Increased sugar in your diet can contribute to weight gain and serious health problems such as heart disease, diabetes, high blood pressure, high cholesterol and inflammation. Therefore it is important to reduce the sugar in your diet. The American Heart Association (AHA) recommends limiting added sugars to no more than 100 calories a day (6 teaspoons) for most women and no more than 150 calories a day (9 teaspoons) for most men. To achieve this goal, the AHA suggests a 2 step approach: Find it and Replace it. Here are some valuable tips:

  1. Eat fruit for dessert on most days and a traditional dessert on special occasions only.
  2. Reduce the amount of sugar in coffee or tea. Try omitting sugar in all cups except one so you know that it is a special treat for you.
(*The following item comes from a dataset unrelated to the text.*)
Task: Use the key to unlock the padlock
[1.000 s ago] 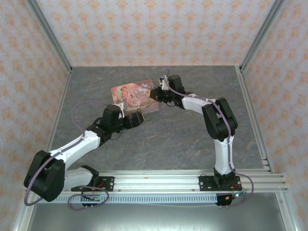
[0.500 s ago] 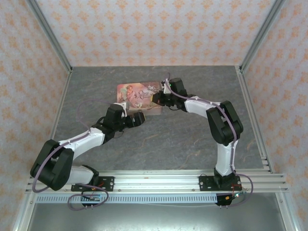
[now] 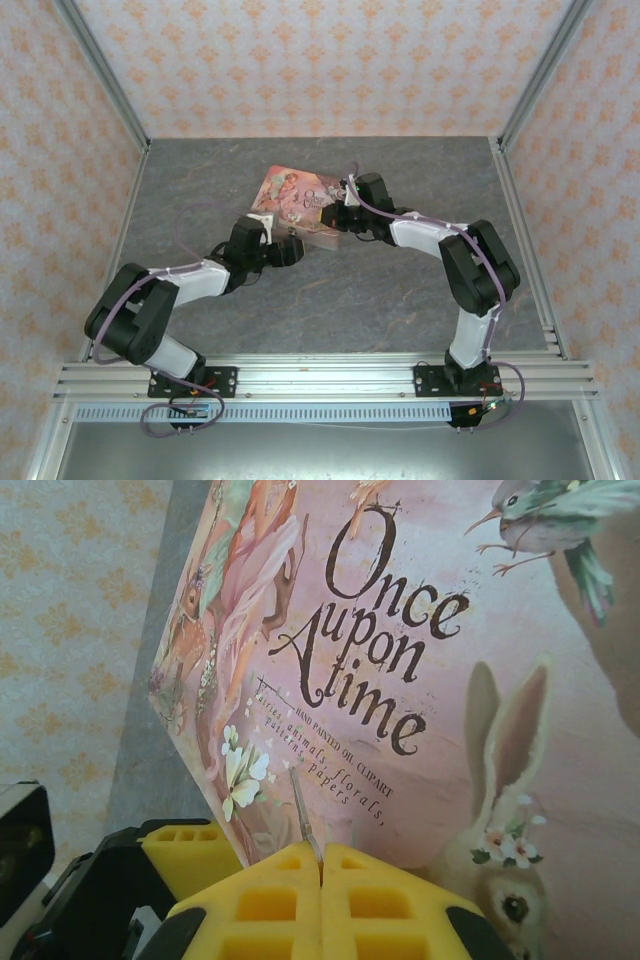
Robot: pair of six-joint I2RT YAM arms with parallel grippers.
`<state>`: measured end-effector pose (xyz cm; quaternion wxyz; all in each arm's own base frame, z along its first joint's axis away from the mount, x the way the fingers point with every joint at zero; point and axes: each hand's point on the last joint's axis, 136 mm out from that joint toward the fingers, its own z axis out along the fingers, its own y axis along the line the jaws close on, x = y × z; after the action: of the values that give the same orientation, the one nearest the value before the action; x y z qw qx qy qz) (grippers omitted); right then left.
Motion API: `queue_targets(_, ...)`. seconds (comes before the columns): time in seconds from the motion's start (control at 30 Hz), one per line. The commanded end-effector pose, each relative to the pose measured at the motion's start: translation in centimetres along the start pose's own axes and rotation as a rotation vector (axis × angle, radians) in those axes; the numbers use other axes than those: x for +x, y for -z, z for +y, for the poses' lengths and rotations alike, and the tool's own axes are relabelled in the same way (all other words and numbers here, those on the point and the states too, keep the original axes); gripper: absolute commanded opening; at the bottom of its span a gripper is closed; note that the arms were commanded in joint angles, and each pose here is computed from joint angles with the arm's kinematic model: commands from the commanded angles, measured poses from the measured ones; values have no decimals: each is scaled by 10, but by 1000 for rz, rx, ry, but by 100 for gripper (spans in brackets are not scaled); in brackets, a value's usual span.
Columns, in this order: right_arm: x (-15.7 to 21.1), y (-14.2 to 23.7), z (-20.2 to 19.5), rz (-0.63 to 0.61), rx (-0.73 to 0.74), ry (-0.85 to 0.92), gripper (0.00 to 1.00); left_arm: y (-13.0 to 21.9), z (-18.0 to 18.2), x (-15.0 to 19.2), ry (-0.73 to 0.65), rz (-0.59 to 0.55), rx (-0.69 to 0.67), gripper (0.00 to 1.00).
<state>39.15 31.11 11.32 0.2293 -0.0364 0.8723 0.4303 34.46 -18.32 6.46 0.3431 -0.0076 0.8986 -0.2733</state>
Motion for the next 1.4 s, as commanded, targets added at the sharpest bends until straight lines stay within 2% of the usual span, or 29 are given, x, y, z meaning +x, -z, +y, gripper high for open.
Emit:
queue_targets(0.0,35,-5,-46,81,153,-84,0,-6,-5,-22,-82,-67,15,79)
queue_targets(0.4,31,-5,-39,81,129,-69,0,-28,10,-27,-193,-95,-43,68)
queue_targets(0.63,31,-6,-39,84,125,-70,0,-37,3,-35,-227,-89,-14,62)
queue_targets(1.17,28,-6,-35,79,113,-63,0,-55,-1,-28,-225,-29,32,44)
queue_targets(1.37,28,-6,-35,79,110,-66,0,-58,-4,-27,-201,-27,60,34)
Over time you will find this cup too sweet and may want to omit sugar in all cups you drink.
  3. Enhance the flavor of foods with spices such as cinnamon, cardamom and ginger.
  4. For a quick dessert fix, try a spoonful of a healthy nut butter.
  5. For beverages, drink sparkling water, unsweetened iced tea, and unsweetened lemonade.

If you eat too much sugar and are obese or have uncontrolled diabetes, you may consider switching to an artificial sweetener which may potentially be less harmful. However, while artificial sweeteners are considered generally safe, there have been some conflicting studies and therefore they may only be used as a means to transition to a reduced sugar diet.